◆ **Activity**:
Every line of the data is to be output verbatim.

◆ **Data to use**:

□ □ □ □

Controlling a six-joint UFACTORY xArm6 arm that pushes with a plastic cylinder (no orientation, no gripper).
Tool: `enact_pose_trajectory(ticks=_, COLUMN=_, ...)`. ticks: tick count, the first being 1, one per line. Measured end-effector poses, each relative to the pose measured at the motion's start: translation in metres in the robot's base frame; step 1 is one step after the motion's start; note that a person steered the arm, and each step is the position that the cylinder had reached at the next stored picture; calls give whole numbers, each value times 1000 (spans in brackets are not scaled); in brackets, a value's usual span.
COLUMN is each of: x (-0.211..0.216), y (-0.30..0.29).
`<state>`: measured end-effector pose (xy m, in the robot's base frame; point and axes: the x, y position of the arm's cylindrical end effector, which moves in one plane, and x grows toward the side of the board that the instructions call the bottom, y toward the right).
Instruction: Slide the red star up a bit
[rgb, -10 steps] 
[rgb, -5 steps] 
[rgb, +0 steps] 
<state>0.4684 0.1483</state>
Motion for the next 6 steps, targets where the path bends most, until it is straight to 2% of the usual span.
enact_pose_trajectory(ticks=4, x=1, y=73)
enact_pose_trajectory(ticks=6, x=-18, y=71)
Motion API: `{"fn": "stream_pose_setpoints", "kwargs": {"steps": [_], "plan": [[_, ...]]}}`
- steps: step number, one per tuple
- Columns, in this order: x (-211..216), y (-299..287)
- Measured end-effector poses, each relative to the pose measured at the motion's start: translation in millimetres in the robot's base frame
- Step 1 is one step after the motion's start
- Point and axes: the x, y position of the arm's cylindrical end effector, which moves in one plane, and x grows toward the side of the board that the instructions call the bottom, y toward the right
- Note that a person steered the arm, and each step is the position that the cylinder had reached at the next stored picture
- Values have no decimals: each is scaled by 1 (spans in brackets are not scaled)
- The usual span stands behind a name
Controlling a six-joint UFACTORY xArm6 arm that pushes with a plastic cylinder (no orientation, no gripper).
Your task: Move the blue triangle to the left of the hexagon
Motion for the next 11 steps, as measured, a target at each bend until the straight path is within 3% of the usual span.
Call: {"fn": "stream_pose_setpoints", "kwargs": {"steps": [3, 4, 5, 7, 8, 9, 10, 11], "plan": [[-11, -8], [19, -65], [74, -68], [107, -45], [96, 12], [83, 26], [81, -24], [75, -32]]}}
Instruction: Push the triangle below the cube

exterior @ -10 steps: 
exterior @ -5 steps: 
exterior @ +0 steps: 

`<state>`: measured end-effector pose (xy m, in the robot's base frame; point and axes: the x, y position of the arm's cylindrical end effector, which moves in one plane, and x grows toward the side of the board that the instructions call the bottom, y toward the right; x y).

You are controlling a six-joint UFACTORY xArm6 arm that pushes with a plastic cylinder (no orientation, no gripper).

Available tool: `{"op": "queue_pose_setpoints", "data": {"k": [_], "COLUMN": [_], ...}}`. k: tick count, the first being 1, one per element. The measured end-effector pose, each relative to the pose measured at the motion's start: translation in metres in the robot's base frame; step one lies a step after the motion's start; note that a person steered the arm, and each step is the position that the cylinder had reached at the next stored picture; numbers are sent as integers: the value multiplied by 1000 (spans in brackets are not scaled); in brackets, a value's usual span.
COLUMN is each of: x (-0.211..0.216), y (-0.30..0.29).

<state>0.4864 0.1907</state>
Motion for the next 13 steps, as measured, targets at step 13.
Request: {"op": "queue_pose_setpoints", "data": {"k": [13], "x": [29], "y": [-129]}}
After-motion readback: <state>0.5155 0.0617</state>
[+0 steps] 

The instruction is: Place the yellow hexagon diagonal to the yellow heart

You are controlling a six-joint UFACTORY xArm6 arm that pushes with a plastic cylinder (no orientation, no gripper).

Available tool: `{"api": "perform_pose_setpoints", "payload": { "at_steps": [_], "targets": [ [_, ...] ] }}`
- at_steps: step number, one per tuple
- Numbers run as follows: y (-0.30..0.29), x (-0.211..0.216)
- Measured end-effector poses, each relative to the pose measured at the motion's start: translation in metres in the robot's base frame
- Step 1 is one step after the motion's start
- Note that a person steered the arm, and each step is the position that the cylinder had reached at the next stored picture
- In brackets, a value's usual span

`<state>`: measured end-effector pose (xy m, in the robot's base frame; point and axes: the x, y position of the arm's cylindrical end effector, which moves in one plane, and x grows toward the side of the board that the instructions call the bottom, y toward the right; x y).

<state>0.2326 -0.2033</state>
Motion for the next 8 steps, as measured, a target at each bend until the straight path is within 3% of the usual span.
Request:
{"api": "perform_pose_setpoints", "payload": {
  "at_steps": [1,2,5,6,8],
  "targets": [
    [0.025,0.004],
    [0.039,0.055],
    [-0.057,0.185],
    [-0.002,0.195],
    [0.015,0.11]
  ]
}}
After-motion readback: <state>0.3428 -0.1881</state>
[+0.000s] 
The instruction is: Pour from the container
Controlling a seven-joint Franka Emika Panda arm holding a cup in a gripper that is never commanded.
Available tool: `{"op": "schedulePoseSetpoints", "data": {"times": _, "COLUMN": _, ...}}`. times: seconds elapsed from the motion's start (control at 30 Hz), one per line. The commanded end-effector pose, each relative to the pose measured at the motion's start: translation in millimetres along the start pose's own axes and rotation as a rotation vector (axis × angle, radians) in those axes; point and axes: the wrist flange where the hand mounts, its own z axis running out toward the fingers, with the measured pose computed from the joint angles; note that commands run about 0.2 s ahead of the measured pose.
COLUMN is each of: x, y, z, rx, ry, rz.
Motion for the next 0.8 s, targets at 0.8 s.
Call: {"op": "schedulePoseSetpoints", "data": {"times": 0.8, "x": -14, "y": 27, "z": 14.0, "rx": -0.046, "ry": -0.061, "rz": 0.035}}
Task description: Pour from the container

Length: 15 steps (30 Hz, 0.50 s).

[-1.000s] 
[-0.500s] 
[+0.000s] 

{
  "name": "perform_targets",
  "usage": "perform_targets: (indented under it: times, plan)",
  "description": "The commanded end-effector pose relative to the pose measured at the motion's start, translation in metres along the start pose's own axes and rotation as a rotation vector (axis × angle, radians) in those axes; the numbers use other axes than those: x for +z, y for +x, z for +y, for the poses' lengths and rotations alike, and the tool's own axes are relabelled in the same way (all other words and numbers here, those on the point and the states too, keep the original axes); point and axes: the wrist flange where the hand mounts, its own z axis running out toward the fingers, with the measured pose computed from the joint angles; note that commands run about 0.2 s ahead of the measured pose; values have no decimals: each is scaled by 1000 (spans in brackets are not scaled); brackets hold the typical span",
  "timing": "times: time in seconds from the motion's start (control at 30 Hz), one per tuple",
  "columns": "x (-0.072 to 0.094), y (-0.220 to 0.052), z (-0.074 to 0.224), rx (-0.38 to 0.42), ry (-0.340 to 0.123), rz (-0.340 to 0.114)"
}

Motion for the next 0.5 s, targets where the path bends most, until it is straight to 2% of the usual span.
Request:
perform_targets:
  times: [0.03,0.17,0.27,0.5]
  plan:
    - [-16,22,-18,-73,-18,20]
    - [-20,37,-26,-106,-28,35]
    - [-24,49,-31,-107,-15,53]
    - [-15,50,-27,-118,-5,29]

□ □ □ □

◆ **Your response**:
Controlling a six-joint UFACTORY xArm6 arm that pushes with a plastic cylinder (no orientation, no gripper).
Tool: `enact_pose_trajectory(ticks=_, COLUMN=_, ...)`. ticks: tick count, the first being 1, one per line. Measured end-effector poses, each relative to the pose measured at the motion's start: translation in metres in the robot's base frame; step 1 is one step after the motion's start; note that a person steered the arm, and each step is the position that the cylinder had reached at the next stored picture; calls give whole numbers, each value times 1000 (spans in brackets are not scaled); in brackets, a value's usual span.
COLUMN is each of: x (-0.211..0.216), y (-0.30..0.29).
`<state>`: measured end-effector pose (xy m, in the robot's base frame; point and axes: the x, y position of the arm's cylindrical end effector, which moves in one plane, and x grows toward the side of the board that the instructions call the bottom, y toward the right).
Instruction: Slide the red star up a bit
[rgb, -10 steps] 
[rgb, -5 steps] 
[rgb, +0 steps] 
<state>0.4684 0.1483</state>
Motion for the next 6 steps, targets where the path bends most, until it is straight to 2% of the usual span.
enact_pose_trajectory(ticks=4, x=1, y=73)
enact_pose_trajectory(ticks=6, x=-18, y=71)
Motion API: `{"fn": "stream_pose_setpoints", "kwargs": {"steps": [_], "plan": [[_, ...]]}}`
- steps: step number, one per tuple
- Columns, in this order: x (-211..216), y (-299..287)
- Measured end-effector poses, each relative to the pose measured at the motion's start: translation in millimetres in the robot's base frame
- Step 1 is one step after the motion's start
- Point and axes: the x, y position of the arm's cylindrical end effector, which moves in one plane, and x grows toward the side of the board that the instructions call the bottom, y toward the right
- Note that a person steered the arm, and each step is the position that the cylinder had reached at the next stored picture
- Values have no decimals: each is scaled by 1 (spans in brackets are not scaled)
- The usual span stands behind a name
Controlling a six-joint UFACTORY xArm6 arm that pushes with a plastic cylinder (no orientation, no gripper).
Your task: Move the blue triangle to the left of the hexagon
Motion for the next 11 steps, as measured, a target at each bend until the straight path is within 3% of the usual span.
Call: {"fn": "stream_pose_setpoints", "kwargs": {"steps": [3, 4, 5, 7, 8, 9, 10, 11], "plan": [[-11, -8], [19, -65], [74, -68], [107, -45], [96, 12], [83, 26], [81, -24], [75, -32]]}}
Instruction: Push the triangle below the cube

exterior @ -10 steps: 
exterior @ -5 steps: 
exterior @ +0 steps: 

`<state>`: measured end-effector pose (xy m, in the robot's base frame; point and axes: the x, y position of the arm's cylindrical end effector, which moves in one plane, and x grows toward the side of the board that the instructions call the bottom, y toward the right; x y).

You are controlling a six-joint UFACTORY xArm6 arm that pushes with a plastic cylinder (no orientation, no gripper).

Available tool: `{"op": "queue_pose_setpoints", "data": {"k": [_], "COLUMN": [_], ...}}`. k: tick count, the first being 1, one per element. The measured end-effector pose, each relative to the pose measured at the motion's start: translation in metres in the robot's base frame; step one lies a step after the motion's start; note that a person steered the arm, and each step is the position that the cylinder had reached at the next stored picture; numbers are sent as integers: the value multiplied by 1000 (spans in brackets are not scaled); in brackets, a value's usual span.
COLUMN is each of: x (-0.211..0.216), y (-0.30..0.29).

<state>0.4864 0.1907</state>
Motion for the next 13 steps, as measured, targets at step 13.
Request: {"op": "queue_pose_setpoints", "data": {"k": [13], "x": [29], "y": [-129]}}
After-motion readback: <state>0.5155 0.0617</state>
[+0 steps] 

The instruction is: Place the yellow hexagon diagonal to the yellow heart

You are controlling a six-joint UFACTORY xArm6 arm that pushes with a plastic cylinder (no orientation, no gripper).

Available tool: `{"api": "perform_pose_setpoints", "payload": { "at_steps": [_], "targets": [ [_, ...] ] }}`
- at_steps: step number, one per tuple
- Numbers run as follows: y (-0.30..0.29), x (-0.211..0.216)
- Measured end-effector poses, each relative to the pose measured at the motion's start: translation in metres in the robot's base frame
- Step 1 is one step after the motion's start
- Note that a person steered the arm, and each step is the position that the cylinder had reached at the next stored picture
- In brackets, a value's usual span

`<state>`: measured end-effector pose (xy m, in the robot's base frame; point and axes: the x, y position of the arm's cylindrical end effector, which moves in one plane, and x grows toward the side of the board that the instructions call the bottom, y toward the right; x y).

<state>0.2326 -0.2033</state>
Motion for the next 8 steps, as measured, a target at each bend until the straight path is within 3% of the usual span.
Request:
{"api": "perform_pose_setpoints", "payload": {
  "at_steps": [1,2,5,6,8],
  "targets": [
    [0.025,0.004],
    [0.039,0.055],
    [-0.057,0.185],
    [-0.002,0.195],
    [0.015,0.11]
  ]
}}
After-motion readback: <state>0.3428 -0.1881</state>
[+0.000s] 
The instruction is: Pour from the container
Controlling a seven-joint Franka Emika Panda arm holding a cup in a gripper that is never commanded.
Available tool: `{"op": "schedulePoseSetpoints", "data": {"times": _, "COLUMN": _, ...}}`. times: seconds elapsed from the motion's start (control at 30 Hz), one per line. The commanded end-effector pose, each relative to the pose measured at the motion's start: translation in millimetres along the start pose's own axes and rotation as a rotation vector (axis × angle, radians) in those axes; point and axes: the wrist flange where the hand mounts, its own z axis running out toward the fingers, with the measured pose computed from the joint angles; note that commands run about 0.2 s ahead of the measured pose.
COLUMN is each of: x, y, z, rx, ry, rz.
Motion for the next 0.8 s, targets at 0.8 s.
Call: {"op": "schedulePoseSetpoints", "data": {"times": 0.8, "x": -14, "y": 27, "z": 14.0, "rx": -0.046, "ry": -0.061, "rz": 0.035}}
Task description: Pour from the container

Length: 15 steps (30 Hz, 0.50 s).

[-1.000s] 
[-0.500s] 
[+0.000s] 

{
  "name": "perform_targets",
  "usage": "perform_targets: (indented under it: times, plan)",
  "description": "The commanded end-effector pose relative to the pose measured at the motion's start, translation in metres along the start pose's own axes and rotation as a rotation vector (axis × angle, radians) in those axes; the numbers use other axes than those: x for +z, y for +x, z for +y, for the poses' lengths and rotations alike, and the tool's own axes are relabelled in the same way (all other words and numbers here, those on the point and the states too, keep the original axes); point and axes: the wrist flange where the hand mounts, its own z axis running out toward the fingers, with the measured pose computed from the joint angles; note that commands run about 0.2 s ahead of the measured pose; values have no decimals: each is scaled by 1000 (spans in brackets are not scaled); brackets hold the typical span",
  "timing": "times: time in seconds from the motion's start (control at 30 Hz), one per tuple",
  "columns": "x (-0.072 to 0.094), y (-0.220 to 0.052), z (-0.074 to 0.224), rx (-0.38 to 0.42), ry (-0.340 to 0.123), rz (-0.340 to 0.114)"
}

Motion for the next 0.5 s, targets where the path bends most, until it is straight to 2% of the usual span.
Request:
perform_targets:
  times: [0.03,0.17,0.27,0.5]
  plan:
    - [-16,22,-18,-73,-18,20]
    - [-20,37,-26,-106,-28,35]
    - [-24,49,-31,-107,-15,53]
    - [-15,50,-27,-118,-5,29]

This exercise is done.